Cinq minutes plus tard, le tribunal revient. Petit moment de flottement. Il s'agit alors de se tenir droit, de s'approcher du client et de se faire paratonnerre. Et pour un résultat favorable, l'on se met à prier tous les dieux que l'on connait. Puis la présidente dit : "- Monsieur, le tribunal vous condamne à 8 mois d'emprisonnement avec mandat de dépôt, autrement dit, vous êtes immédiatement transféré en maison d'arrêt". 

Voici le verdict. 

Face à cette juge, le prévenu qui a déjà été condamné a autant de chance de ressortir libre du tribunal qu’une femme déflorée en a de se marier en Iran. Et malheur à celui qui n'a aucune activité salariée, ni lieu de résidence fixe. Aussi cette magistrate promeut-elle les vertus secrètes de l'incarcération, s'imaginant peut-être qu'on y façonne des Gandhi, des Nelson Mandela ou des Stanley Tookie. Alors le seul moyen de soutirer une décision libérale de l'hydre des prétoires est de maitriser son droit et de discuter ce qui est discutable ; et éventuellement d'invoquer la jeunesse du prévenu, surtout s'il entre tout juste dans l’âge nubile, car un magistrat est généralement conscient qu'un peine de prison ferme à un jeune âge peut briser une vie.

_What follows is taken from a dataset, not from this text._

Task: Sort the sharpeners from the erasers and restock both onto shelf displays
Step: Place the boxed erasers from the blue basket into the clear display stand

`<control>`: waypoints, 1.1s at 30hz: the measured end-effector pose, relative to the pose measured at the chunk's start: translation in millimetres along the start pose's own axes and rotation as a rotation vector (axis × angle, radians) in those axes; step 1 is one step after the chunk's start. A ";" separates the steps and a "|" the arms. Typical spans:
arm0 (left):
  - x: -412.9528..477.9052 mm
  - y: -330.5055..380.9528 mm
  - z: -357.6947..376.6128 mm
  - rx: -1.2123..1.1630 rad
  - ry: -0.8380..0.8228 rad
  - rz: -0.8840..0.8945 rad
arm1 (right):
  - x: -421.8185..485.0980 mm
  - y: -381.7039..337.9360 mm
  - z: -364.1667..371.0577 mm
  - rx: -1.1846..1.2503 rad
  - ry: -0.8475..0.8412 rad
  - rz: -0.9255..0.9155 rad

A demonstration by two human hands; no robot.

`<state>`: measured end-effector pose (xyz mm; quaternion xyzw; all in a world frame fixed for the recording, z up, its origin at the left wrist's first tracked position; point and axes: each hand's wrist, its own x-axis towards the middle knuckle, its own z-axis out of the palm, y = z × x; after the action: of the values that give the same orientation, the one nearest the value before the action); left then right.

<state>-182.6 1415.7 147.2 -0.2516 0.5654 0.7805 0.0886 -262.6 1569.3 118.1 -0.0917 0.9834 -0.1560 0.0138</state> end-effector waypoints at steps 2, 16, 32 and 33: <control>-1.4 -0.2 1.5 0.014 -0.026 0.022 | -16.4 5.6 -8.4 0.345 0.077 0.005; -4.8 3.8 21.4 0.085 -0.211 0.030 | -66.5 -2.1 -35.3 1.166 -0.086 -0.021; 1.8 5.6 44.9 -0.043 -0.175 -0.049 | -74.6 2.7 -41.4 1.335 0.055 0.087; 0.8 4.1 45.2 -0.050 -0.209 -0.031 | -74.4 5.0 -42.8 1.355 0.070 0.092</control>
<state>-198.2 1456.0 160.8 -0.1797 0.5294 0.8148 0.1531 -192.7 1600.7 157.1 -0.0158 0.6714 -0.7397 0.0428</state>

Néanmoins, bien qu'elle prononce des peines qui excèdent souvent celles requises par le procureur, elle ne condamne que rarement au maximum de la peine encourue. (Exemple : elle peut prononcer 6 mois ferme, alors que le code pénal prévoit que l'infraction est punissable de 2 années de prison).

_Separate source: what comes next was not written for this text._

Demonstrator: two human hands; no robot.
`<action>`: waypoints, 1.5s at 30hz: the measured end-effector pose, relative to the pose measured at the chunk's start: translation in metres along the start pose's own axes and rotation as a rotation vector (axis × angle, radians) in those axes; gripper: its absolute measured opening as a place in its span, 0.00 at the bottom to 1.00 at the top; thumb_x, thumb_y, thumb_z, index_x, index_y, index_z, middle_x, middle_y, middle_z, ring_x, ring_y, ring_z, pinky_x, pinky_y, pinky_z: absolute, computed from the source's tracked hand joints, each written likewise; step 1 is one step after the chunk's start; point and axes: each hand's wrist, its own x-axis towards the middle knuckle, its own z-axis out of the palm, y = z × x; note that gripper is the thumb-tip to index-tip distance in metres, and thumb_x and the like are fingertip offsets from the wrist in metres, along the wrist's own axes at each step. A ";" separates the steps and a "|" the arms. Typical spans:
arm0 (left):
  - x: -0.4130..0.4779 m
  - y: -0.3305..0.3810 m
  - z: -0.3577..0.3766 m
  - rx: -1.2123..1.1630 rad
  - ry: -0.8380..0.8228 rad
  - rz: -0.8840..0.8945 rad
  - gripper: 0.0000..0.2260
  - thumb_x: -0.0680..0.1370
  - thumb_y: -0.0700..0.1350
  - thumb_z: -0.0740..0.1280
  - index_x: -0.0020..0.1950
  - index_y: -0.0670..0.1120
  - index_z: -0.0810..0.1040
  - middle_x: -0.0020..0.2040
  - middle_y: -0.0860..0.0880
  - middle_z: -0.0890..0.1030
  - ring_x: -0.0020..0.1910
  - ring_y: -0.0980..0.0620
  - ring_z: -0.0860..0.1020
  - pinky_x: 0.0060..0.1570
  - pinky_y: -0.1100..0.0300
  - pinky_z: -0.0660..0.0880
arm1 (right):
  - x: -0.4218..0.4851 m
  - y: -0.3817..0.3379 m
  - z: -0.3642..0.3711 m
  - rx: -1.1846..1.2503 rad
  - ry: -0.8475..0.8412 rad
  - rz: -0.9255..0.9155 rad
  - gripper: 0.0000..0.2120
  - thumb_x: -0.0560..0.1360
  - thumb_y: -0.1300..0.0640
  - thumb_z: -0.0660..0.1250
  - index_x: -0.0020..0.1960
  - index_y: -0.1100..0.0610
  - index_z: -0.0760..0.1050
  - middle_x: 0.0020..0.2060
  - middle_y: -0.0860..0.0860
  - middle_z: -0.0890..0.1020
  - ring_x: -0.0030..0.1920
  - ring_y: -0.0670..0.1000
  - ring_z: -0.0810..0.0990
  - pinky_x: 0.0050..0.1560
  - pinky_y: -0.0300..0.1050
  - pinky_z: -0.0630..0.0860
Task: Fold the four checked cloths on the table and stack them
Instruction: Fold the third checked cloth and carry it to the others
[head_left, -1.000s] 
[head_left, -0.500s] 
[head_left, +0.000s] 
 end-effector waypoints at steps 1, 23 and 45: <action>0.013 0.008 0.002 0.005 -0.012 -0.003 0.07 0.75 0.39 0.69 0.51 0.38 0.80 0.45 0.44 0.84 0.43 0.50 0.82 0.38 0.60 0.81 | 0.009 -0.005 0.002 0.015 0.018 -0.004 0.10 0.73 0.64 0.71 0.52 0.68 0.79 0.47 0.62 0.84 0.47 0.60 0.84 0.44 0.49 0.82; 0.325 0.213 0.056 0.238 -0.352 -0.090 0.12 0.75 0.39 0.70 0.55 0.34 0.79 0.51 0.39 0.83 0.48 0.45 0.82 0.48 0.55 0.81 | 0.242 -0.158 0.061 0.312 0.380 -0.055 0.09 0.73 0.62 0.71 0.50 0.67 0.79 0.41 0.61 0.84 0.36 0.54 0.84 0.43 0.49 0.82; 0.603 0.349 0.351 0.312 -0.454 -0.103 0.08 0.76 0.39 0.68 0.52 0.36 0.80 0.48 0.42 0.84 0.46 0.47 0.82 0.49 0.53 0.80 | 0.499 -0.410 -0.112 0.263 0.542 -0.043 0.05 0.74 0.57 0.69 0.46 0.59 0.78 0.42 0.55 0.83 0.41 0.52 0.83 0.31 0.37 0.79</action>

En somme, cette juge incarne une justice sèche et implacable. Sa salle d'audience est à l'image de la société idéale. Une société du calme, de l'ordre, dans laquelle chacun s'écoute et parle l'un après l'autre. Une société où le contrevenant se tient debout et répond de ses actes. Et la salle d'audience est effectivement un échantillon de notre civilisation. Car l'avocat qui a la parole, et qui se tourne parfois vers la foule pendant sa litanie, ressent souvent le mépris que suscite le prévenu. Et il n'est pas rare que les masses clament "à quoi bon perdre du temps avec un procès, on sait que c'est lui qui l'a fait..." ; ou le symptôme d'une époque qui a la réflexion en aversion et pour laquelle se concentrer quinze minutes sur un sujet complexe est déjà une torture.

Alors aussi dure soit-elle, cette magistrate est le dernier rempart contre la folie ambiante. Il convenait donc de lui rendre cet hommage lui témoignant de toute mon admiration avocatienne, avec la simple doléance qu'elle demeure cohérente et traite chaque justiciable avec une égale fermeté.